Veelgestelde vragen
Hieronder beantwoorden we de veelgestelde vragen. Voor de volledige tekst, inclusief bronnen en voetnoten, kun je de FAQ downloaden.
Huidige wetgeving
Het Wetboek van Strafrecht kent twee artikelen die belangrijk zijn als het over abortus gaat: artikel 296 en artikel 82a.
Arikel 296 stelt dat abortus strafbaar is. Het vijfde onderdeel (lid) van dit artikel geeft de uitzondering aan: een arts is niet strafbaar als deze de behandeling verricht in een kliniek of in een ziekenhuis met een vergunning volgens de abortuswet.

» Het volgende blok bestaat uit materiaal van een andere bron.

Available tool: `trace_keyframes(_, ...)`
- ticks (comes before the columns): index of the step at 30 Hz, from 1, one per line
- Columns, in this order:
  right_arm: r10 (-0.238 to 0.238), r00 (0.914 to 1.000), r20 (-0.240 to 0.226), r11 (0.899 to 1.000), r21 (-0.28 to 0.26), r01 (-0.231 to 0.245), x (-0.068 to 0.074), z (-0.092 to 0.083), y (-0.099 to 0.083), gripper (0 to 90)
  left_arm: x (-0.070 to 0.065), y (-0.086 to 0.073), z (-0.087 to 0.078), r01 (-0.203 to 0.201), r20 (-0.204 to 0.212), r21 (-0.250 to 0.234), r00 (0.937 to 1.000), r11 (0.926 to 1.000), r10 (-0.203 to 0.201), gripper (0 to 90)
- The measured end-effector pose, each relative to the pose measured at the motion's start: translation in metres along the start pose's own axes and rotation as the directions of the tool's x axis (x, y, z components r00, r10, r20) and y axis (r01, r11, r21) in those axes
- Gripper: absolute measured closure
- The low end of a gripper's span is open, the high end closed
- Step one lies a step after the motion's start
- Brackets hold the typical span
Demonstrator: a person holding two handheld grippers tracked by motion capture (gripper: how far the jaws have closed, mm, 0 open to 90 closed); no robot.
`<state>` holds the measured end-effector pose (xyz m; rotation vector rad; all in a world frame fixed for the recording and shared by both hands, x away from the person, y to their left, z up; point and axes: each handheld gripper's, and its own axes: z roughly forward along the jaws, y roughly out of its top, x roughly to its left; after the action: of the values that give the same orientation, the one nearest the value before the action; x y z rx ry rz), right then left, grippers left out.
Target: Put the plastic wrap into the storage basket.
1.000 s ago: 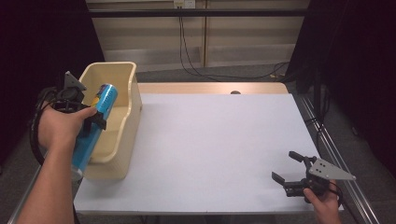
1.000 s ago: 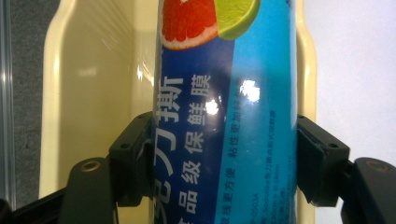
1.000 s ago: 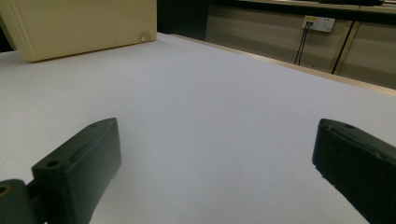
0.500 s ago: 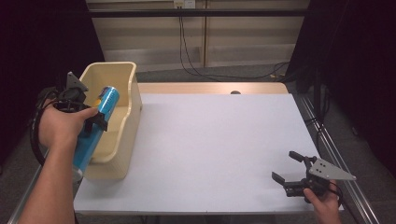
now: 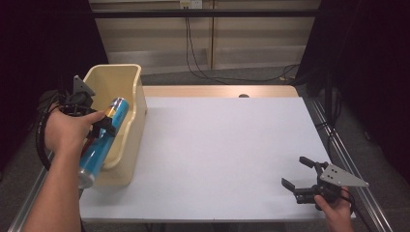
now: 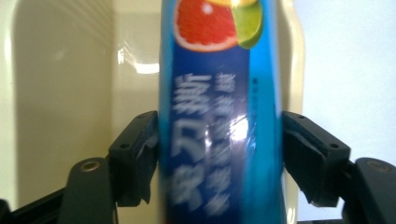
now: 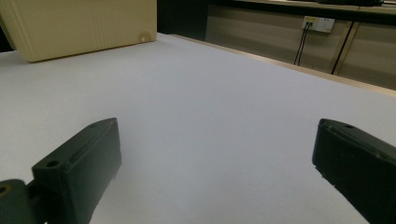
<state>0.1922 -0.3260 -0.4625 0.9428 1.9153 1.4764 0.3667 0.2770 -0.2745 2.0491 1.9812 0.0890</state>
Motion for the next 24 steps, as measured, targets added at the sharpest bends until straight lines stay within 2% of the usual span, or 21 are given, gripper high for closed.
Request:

Artikel 82a stelt: ‘Onder een ander, of een kind bij of kort na de geboorte, van het leven beroven wordt begrepen: het doden van een vrucht die naar redelijkerwijs verwacht mag worden in staat is buiten het moederlichaam in leven te blijven.’ Hiermee wordt bedoeld dat het een misdrijf is om een zwangerschap af te breken na de grens van levensvatbaarheid.
Abortus wordt, in tegenstelling tot andere zorg, in aparte wetten geregeld. Dit zijn de strafwet (het Wetboek van Strafrecht, WvSr) en de abortuswet (Wet afbreking zwangerschap, Wafz). In het Wetboek van Strafrecht staat dat abortus een misdrijf is en een arts dus strafbaar, tenzij een abortusbehandeling plaatsvindt in een kliniek of in een ziekenhuis met een vergunning.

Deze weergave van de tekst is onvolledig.